Costa Rica

Vrijdag 25 maart
De grens met Costa Rica kost ons vier uren. Het hele paspoort moet bladzijde voor bladzijde gekopieerd worden, ook de lege blaadjes. Daarnaast moeten nog kopieën gemaakt worden van diverse andere documenten. Wat een bureaucratie! En van hangen en staan in deze hitte worden we wat melig.
Als we uiteindelijk bij hotel Turistico in Ciudad de Neily onze prutje van kip en groente koken en een glas wijn inschenken hebben we vrede met de 35 graden zowel in als buiten de camper.

Zaterdag 26 maart
Half zeven beginnen Marijke en ik onze tocht door Costa Rica. Het land heeft een oppervlakte van 1,2 keer Nederland, maar daarentegen maar 4,5 miljoen inwoners. Het landschap is  weelderig groen met veel uitbundig bloeiende planten. De nationale boom van Costa Rica, de guacanaste, staat als een geopende parachute in het landschap. Statig maar gastvrij biedt ze een schuilplaats voor de fel schijnende zon.
De bergwegen met zeer diepe kuilen verhinderen ons de 430 kilometer in een redelijk tempo af te leggen.
Costa Rica oogt rijker dan Panama. Maar het kan ook zijn dat de mooiere huizen juist langs de doorgaande route zijn gebouwd. Overal veranda’s met schommelstoelen en hangmatten, uiteraard bemand door mensen.
Ik haal op de bergweg in op een weg met een doorgaande streep en wordt opgevangen door twee politieagenten. Omdat corrupte politiemensen ook hun voordelen hebben, weten we de wel verdiende bekeuring van 24 dollar om te zetten in twee blikjes cola. Probeer dat in Nederland eens.
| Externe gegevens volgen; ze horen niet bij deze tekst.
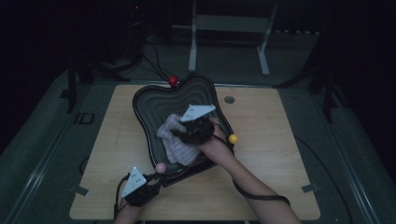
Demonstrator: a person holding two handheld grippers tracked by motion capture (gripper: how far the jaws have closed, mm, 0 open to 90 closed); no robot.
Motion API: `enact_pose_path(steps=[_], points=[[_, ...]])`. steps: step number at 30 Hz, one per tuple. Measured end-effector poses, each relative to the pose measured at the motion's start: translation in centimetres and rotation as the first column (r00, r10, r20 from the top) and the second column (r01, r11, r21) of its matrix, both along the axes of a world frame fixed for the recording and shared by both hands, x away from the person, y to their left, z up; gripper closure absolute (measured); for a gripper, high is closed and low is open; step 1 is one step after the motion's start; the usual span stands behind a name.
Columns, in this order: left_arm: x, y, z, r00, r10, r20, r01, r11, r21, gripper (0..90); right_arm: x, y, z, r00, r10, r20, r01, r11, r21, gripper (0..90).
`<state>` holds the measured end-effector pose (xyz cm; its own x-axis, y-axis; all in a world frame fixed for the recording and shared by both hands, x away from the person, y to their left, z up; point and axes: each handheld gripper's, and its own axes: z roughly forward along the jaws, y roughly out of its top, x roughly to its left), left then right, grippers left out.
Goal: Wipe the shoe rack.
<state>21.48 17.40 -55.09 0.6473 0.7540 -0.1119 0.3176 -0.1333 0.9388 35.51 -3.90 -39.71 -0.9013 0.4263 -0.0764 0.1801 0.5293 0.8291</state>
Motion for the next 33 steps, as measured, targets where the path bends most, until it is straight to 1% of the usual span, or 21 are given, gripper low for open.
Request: enact_pose_path(steps=[2,4,5,6,7,10,12,13,15,18,19,20,22,24,25,28,29,30,31,33], points=[[0.0,0.0,0.0,1.0,0.001,-0.003,-0.001,1.0,-0.002,72.3,1.1,1.0,1.5,0.9999,-0.009,0.007,0.009,0.999,0.034,66.6],[0.0,0.0,0.0,1.0,-0.002,-0.006,0.002,1.0,-0.009,72.1,1.9,2.1,2.7,0.9998,-0.015,0.016,0.014,0.999,0.053,66.6],[0.0,0.0,0.0,0.9999,-0.003,-0.011,0.003,0.9998,-0.018,72.0,2.1,2.6,3.0,0.9995,-0.015,0.026,0.013,0.998,0.056,66.6],[0.0,0.0,0.0,0.9999,-0.003,-0.011,0.003,0.9999,-0.016,71.9,2.7,3.5,3.6,0.9991,-0.017,0.039,0.015,0.999,0.048,66.5],[0.0,0.0,0.0,1.0,-0.004,-0.008,0.004,0.9999,-0.011,72.0,3.1,4.2,4.0,0.999,-0.022,0.04,0.02,0.999,0.042,66.5],[-0.1,0.0,0.0,0.9999,-0.01,-0.006,0.01,0.9999,-0.011,72.1,4.6,5.9,4.9,0.9976,-0.051,0.046,0.05,0.998,0.034,66.3],[-0.1,0.0,0.0,0.9999,-0.014,-0.009,0.014,0.9998,-0.012,72.1,5.5,6.7,5.2,0.9961,-0.073,0.05,0.071,0.997,0.033,66.1],[-0.1,0.0,0.0,0.9999,-0.013,-0.009,0.013,0.9998,-0.017,72.1,6.1,7.2,5.3,0.9954,-0.082,0.049,0.081,0.996,0.025,65.9],[0.0,0.1,-0.1,0.9998,-0.018,-0.012,0.018,0.9996,-0.023,71.9,7.1,8.1,5.4,0.993,-0.101,0.061,0.102,0.995,-0.003,65.4],[-0.1,0.1,0.0,0.9998,-0.018,-0.011,0.018,0.9996,-0.02,72.0,8.4,9.1,5.3,0.9888,-0.139,0.056,0.14,0.99,-0.018,65.3],[0.0,0.1,0.0,0.9997,-0.02,-0.009,0.02,0.9996,-0.019,72.0,8.6,9.3,5.2,0.9889,-0.14,0.05,0.141,0.99,-0.019,65.2],[0.0,0.2,0.0,0.9997,-0.02,-0.011,0.02,0.9996,-0.02,72.0,8.7,9.7,5.0,0.9887,-0.141,0.051,0.142,0.99,-0.023,65.2],[-0.1,0.2,0.0,0.9997,-0.019,-0.013,0.019,0.9996,-0.02,72.0,8.6,10.2,4.5,0.9881,-0.139,0.067,0.142,0.989,-0.042,64.6],[-0.1,0.3,0.0,0.9998,-0.016,-0.015,0.015,0.9997,-0.02,72.0,8.0,10.5,3.8,0.9899,-0.126,0.066,0.129,0.991,-0.042,64.4],[-0.1,0.3,0.0,0.9998,-0.015,-0.015,0.015,0.9996,-0.022,72.0,7.7,10.6,3.5,0.9902,-0.118,0.074,0.121,0.992,-0.044,64.1],[-0.1,0.3,0.0,0.9998,-0.014,-0.016,0.013,0.9998,-0.016,72.0,6.8,10.6,2.7,0.9911,-0.098,0.09,0.102,0.994,-0.043,64.1],[-0.1,0.3,0.0,0.9998,-0.014,-0.016,0.013,0.9998,-0.016,72.0,6.8,10.6,2.7,0.9911,-0.098,0.09,0.102,0.994,-0.043,64.1],[-0.1,0.2,0.0,0.9998,-0.011,-0.014,0.011,0.9998,-0.016,72.0,6.4,10.4,2.5,0.9903,-0.098,0.099,0.102,0.994,-0.046,64.1],[-0.1,0.2,0.0,0.9998,-0.012,-0.015,0.012,0.9998,-0.017,72.1,5.7,10.2,2.1,0.9905,-0.083,0.11,0.089,0.995,-0.05,64.1],[-0.1,0.2,0.0,0.9998,-0.011,-0.014,0.011,0.9998,-0.015,72.1,4.9,9.7,1.5,0.9922,-0.066,0.106,0.072,0.996,-0.049,64.3]])
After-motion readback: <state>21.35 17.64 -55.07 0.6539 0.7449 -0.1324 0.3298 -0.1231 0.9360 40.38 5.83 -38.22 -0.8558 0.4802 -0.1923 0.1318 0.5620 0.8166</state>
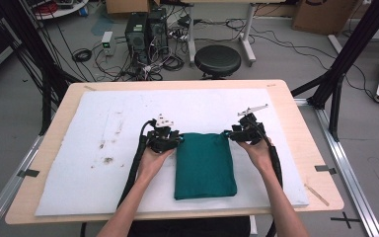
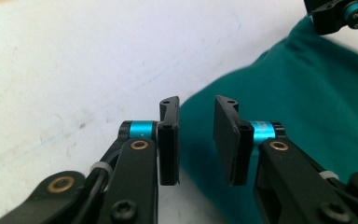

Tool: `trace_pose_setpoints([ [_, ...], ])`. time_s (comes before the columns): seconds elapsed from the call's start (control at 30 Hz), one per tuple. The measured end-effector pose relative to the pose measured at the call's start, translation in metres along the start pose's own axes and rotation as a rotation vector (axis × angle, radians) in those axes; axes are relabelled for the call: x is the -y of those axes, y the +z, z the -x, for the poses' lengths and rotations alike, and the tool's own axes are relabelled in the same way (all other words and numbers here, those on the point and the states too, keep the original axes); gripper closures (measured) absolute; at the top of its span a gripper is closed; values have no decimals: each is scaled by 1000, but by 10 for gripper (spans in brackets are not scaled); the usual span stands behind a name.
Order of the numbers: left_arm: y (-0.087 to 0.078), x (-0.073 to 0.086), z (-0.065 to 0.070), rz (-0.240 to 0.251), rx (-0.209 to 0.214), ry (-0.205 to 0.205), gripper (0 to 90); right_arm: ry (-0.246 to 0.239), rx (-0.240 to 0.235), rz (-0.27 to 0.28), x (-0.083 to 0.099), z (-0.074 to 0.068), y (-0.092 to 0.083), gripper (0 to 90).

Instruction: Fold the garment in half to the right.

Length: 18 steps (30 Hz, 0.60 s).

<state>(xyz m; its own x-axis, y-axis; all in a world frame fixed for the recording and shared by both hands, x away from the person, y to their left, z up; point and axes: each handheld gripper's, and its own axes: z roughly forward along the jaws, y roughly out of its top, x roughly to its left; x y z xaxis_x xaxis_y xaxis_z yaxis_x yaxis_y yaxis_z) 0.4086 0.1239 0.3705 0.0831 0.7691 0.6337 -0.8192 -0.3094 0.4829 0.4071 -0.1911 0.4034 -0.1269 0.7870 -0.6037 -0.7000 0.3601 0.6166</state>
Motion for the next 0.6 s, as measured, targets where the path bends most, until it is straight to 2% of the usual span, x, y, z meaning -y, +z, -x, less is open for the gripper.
trace_pose_setpoints([
  [0.07,3,0,-1,3,12,-9,728,1,-4,34,-3,-4,-4,543],
  [0.17,12,1,-1,-27,18,-5,730,-14,-9,34,-6,-10,0,544],
  [0.2,14,2,0,-35,10,2,730,-16,-8,21,-7,-11,3,545],
  [0.27,15,3,-1,-45,-11,3,730,-12,35,-23,-5,-9,10,548],
  [0.4,15,4,-5,-71,-79,13,708,11,38,-57,2,-4,17,550],
  [0.47,16,4,-6,-77,-76,-2,706,14,44,-56,5,-3,18,557],
  [0.6,16,5,-5,-86,-92,13,707,35,50,-71,9,2,21,556],
])
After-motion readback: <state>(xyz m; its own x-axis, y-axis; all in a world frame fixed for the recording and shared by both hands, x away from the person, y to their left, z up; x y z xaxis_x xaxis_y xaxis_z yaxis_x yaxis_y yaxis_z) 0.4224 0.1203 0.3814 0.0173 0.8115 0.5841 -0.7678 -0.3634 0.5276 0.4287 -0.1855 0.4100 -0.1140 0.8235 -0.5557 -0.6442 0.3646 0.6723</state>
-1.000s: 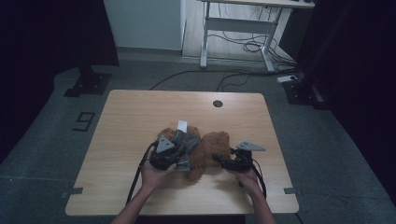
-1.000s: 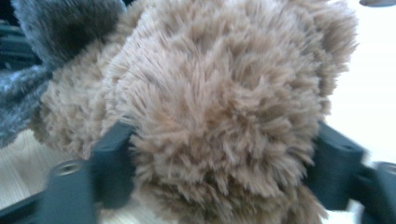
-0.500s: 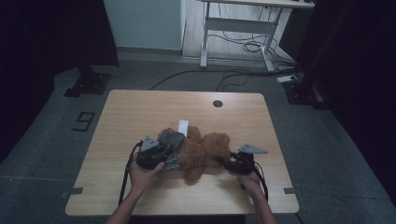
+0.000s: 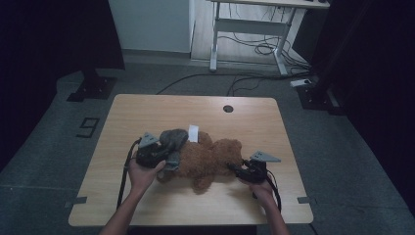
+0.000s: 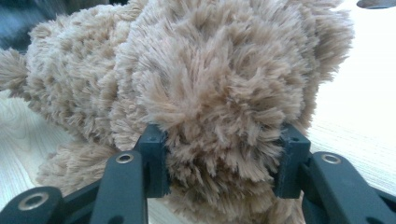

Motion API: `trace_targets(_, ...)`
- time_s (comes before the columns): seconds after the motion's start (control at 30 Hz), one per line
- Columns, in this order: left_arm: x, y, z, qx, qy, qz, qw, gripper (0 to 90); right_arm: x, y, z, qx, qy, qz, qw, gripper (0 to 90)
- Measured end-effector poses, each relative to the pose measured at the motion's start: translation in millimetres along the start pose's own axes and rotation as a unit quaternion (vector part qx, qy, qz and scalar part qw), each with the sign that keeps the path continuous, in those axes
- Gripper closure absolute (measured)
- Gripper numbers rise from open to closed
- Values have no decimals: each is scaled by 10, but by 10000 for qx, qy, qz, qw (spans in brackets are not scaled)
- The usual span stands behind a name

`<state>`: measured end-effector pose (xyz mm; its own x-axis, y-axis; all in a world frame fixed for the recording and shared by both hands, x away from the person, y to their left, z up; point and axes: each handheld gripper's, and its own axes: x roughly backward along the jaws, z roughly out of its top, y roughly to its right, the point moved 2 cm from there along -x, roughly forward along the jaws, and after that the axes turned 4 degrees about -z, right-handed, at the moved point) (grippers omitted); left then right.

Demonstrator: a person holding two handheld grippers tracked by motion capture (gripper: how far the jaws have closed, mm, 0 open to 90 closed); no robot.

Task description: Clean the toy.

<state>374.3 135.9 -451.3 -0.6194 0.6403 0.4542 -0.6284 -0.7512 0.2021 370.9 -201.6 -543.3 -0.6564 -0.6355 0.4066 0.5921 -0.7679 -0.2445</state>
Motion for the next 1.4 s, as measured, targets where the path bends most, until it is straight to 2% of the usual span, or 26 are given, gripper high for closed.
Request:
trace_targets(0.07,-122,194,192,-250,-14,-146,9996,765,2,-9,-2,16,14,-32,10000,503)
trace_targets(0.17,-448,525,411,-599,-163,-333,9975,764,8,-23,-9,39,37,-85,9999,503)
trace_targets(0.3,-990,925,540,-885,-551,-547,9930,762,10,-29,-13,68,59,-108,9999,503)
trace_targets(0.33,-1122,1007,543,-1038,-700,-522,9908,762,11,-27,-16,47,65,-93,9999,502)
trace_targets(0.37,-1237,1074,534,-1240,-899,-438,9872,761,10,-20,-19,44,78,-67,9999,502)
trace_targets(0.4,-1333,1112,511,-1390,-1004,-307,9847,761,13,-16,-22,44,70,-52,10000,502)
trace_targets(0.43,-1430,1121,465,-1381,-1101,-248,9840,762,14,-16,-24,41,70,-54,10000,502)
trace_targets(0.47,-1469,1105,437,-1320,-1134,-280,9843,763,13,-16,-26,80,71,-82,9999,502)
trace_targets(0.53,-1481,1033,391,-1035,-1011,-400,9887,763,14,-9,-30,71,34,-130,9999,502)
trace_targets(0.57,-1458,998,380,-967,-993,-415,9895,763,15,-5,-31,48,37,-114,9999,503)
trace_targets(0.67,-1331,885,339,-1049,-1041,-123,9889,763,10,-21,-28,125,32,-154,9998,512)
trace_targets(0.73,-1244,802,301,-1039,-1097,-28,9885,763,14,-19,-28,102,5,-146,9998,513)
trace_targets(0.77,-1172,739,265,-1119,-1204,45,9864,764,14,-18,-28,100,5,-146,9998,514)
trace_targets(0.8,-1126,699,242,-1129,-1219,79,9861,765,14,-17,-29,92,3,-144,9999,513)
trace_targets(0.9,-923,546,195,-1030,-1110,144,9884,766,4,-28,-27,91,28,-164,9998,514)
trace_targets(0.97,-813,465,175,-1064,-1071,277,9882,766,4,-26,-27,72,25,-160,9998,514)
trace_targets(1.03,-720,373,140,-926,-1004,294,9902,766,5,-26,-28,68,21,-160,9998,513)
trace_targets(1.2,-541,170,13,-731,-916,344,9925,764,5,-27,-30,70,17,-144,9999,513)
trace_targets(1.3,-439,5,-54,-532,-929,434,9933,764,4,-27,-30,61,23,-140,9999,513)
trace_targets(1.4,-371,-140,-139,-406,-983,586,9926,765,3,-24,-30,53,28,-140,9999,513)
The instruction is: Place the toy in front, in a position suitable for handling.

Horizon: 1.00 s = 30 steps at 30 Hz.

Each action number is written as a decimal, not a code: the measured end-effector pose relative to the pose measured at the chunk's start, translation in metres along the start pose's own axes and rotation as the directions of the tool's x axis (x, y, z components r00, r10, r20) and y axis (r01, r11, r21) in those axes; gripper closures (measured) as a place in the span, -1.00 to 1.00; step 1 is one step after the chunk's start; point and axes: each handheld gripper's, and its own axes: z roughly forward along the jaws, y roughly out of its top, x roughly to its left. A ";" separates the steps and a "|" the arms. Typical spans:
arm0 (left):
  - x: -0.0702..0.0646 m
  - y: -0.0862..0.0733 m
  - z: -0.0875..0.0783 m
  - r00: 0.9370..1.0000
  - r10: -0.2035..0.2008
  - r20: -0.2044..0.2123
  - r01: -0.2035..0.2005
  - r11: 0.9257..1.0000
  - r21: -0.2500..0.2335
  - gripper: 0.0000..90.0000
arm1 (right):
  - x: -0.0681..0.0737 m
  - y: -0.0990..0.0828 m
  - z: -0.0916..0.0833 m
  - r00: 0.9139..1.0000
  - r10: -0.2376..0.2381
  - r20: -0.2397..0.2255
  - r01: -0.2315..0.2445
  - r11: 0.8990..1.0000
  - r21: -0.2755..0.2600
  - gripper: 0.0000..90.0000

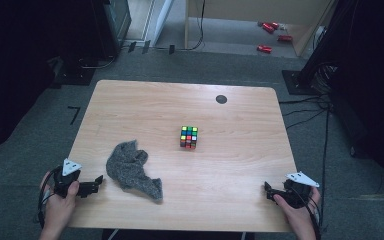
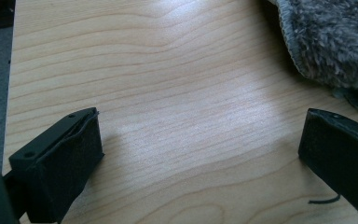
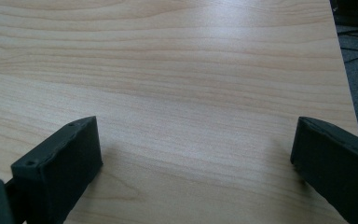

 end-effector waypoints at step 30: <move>-0.063 0.048 -0.016 0.958 0.116 0.262 -0.081 0.987 -0.141 -0.99 | 0.045 0.043 -0.019 0.990 -0.094 -0.102 0.082 0.990 -0.116 -0.62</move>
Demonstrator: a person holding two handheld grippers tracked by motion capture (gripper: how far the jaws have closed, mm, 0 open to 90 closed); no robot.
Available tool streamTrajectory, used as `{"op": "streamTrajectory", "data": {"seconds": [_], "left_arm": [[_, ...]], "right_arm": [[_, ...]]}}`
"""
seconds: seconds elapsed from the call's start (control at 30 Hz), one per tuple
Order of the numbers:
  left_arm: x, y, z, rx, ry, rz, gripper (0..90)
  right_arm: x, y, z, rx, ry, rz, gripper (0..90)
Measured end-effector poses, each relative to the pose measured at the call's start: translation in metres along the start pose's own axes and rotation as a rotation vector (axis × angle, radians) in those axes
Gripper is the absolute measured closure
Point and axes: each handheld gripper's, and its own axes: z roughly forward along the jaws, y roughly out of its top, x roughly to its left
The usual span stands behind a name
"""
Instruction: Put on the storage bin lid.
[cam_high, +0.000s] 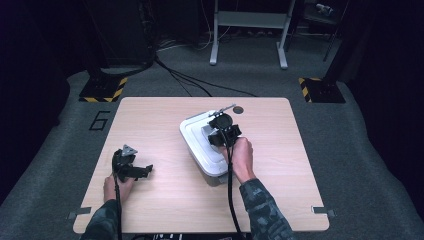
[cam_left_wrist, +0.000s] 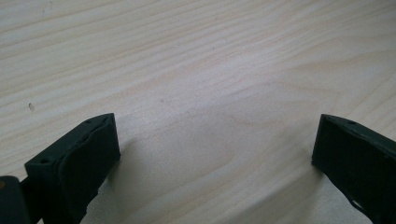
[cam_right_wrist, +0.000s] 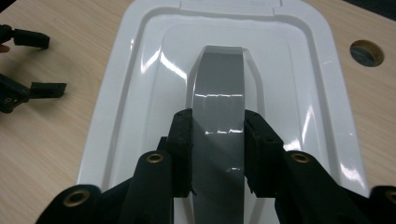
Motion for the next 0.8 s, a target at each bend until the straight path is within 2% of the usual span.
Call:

De weg vraagt veel meer tijd dan we gepland hebben. Als het begint te schemeren blijkt dat we nog 18 kilometer bergweg met keien en gaten moeten rijden. En wij vermoeden dat wij niet de laatsten zullen zijn omdat we zeer vroeg zijn vertrokken. In het donker rijden we stapvoets over de keien, hopend dat een lekke band ons bespaard zal blijven. Rond zeven uur zijn we op de plek van bestemming.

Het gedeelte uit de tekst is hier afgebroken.